Secondly, EPC recruitment may lead to indiscriminate homing to sites of occult neoplasia, leading to vascularisation of dormant tumours68,69. The angiogenic effects of EPCs are mediated by growth factor secretion with therefore an unpredictable paracrine mechanism that would be also be difficult to quantify9. Although this concern has not been an issue in the angiogenesis clinical gene therapy trials for ischaemic heart disease70, the potential for this complication has not been rigorously investigated by EPC biologists.
Future directions
Apart from circulating EPCs, the value of non-bone marrow sources of progenitor cells needs further study. In particular, reports on local resident stem cells within the vasculature71 open exciting new avenues for novel therapeutic approaches if systemic or paracrine factors can be identified that regulate the activation and differentiation of these local stem cell populations. Further value in EPC therapy may also be gained by amalgamating transgenic technology, which provides the opportunity to use the cells as delivery vehicles of therapeutic genes. Vector mediated overexpression of genes with antithrombotic, vasodilatory or antiproliferative properties to enhance the function of implanted cells to prevent thrombosis and restenosis are in the early stages of evaluation.
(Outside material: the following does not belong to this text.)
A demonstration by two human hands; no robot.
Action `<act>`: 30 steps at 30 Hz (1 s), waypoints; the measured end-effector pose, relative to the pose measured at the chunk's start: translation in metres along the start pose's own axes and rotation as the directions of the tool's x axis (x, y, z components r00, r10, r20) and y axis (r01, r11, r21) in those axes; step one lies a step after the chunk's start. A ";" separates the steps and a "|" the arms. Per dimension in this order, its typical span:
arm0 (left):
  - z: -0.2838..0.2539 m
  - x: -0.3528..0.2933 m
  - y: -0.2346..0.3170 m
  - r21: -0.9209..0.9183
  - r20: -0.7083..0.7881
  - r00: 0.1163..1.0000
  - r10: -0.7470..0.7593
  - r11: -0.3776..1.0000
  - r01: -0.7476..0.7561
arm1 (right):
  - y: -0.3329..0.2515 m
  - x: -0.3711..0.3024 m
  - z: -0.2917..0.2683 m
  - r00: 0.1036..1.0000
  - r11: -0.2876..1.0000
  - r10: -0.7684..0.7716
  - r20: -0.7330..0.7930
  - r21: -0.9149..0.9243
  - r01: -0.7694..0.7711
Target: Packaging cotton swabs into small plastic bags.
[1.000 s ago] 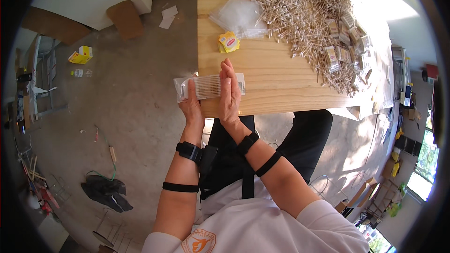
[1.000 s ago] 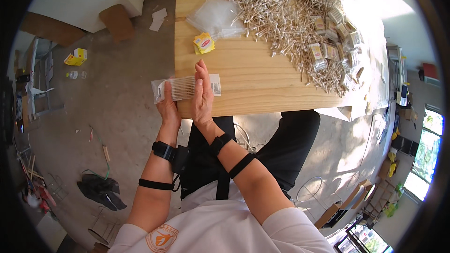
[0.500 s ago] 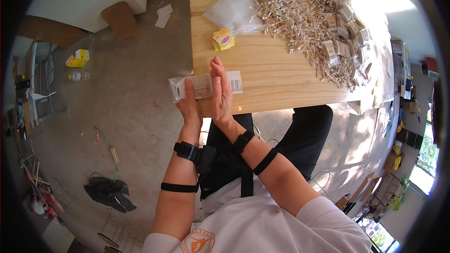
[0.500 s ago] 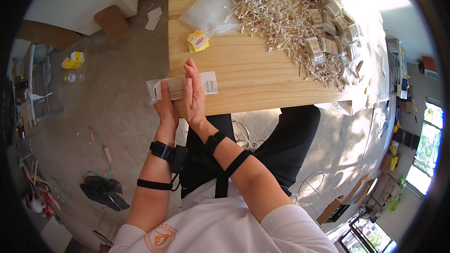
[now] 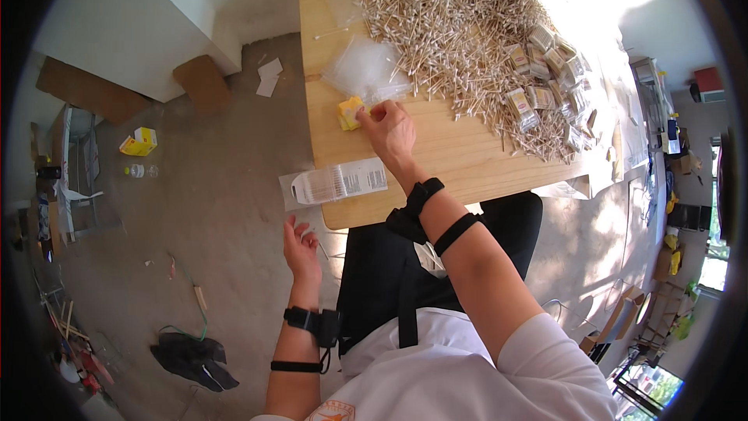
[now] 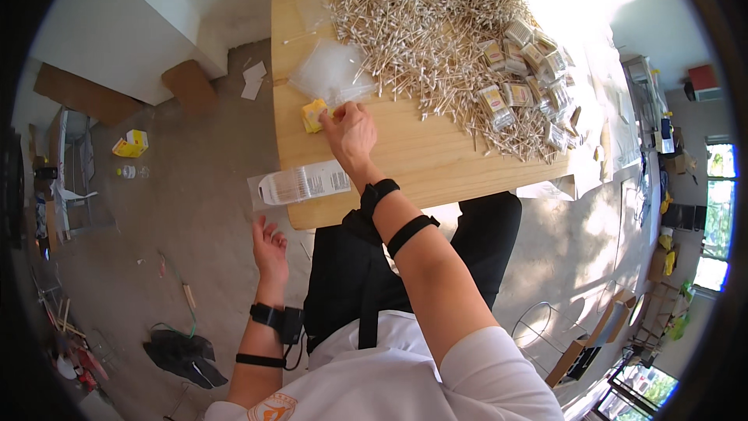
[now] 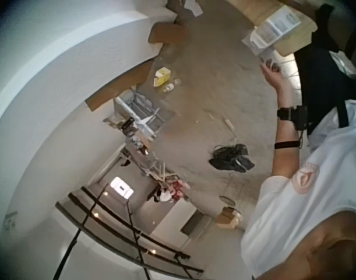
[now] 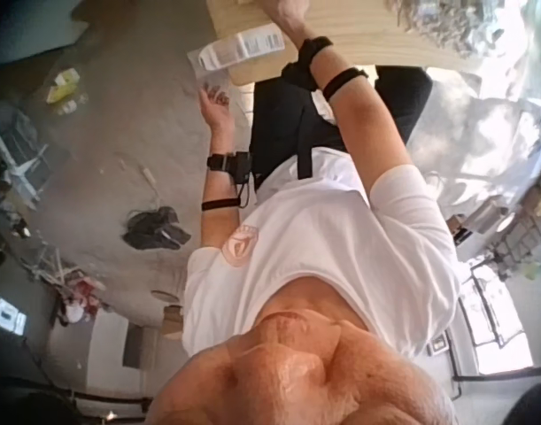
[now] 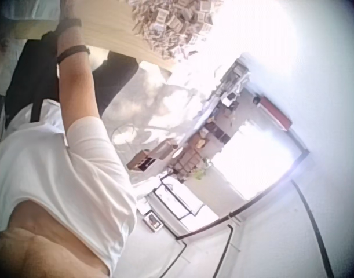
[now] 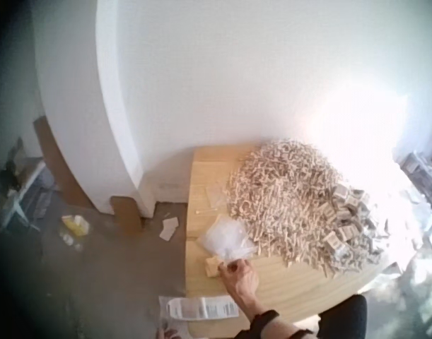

Overexpression of nitric oxide synthase (eNOS) gene within transplanted autologous EPCs in injured vessels enhanced the vasculo-protective properties of the reconstituted endothelium, leading to a greater inhibition of neointimal hyperplasia, compared to vessels treated with a control vector72. Endovascular implantation of cell-coated stents remains a possible goal; improved stent coverage of EC was recently achieved by seeding of ECs overexpressing VEGF73.
Conclusions
The paradigm of EPC biology and its fundamental relevance to cardiovascular health and disease is firmly established. Progress in the field is rapid and difficulties that plagued the early animal studies such as concordance amongst investigators on the precise phenotype of the putative EPC may be aided by novel approaches such as proteomic analysis. Pathophysiological sequelae in the atherosclerotic vessel wall, in terms of both the atherogenic process and response to vascular injury including stenting, result in the mobilisation of bone-marrow derived and vessel wall resident EPCs as part of an endogenous vascular repair mechanism. Evidence is emerging that the observed late and very late drug eluting stent complications (thrombosis, in-stent restenosis) may be attributable, in part, to inadequate stent re-endothelialisation. Accelerating stent re-endothelialisation is being evaluated in the HEALING stent trial program, using an EPC capture stent, which has shown early promise and continues to gain momentum with the actively recruiting HEALING IIB trial. Embracing the role that EPCs play in vascular homoeostasis and repair and an acknowledgement of their increasingly important therapeutic potential is a true step forward for bridging the divide between molecular therapeutics and interventional cardiology.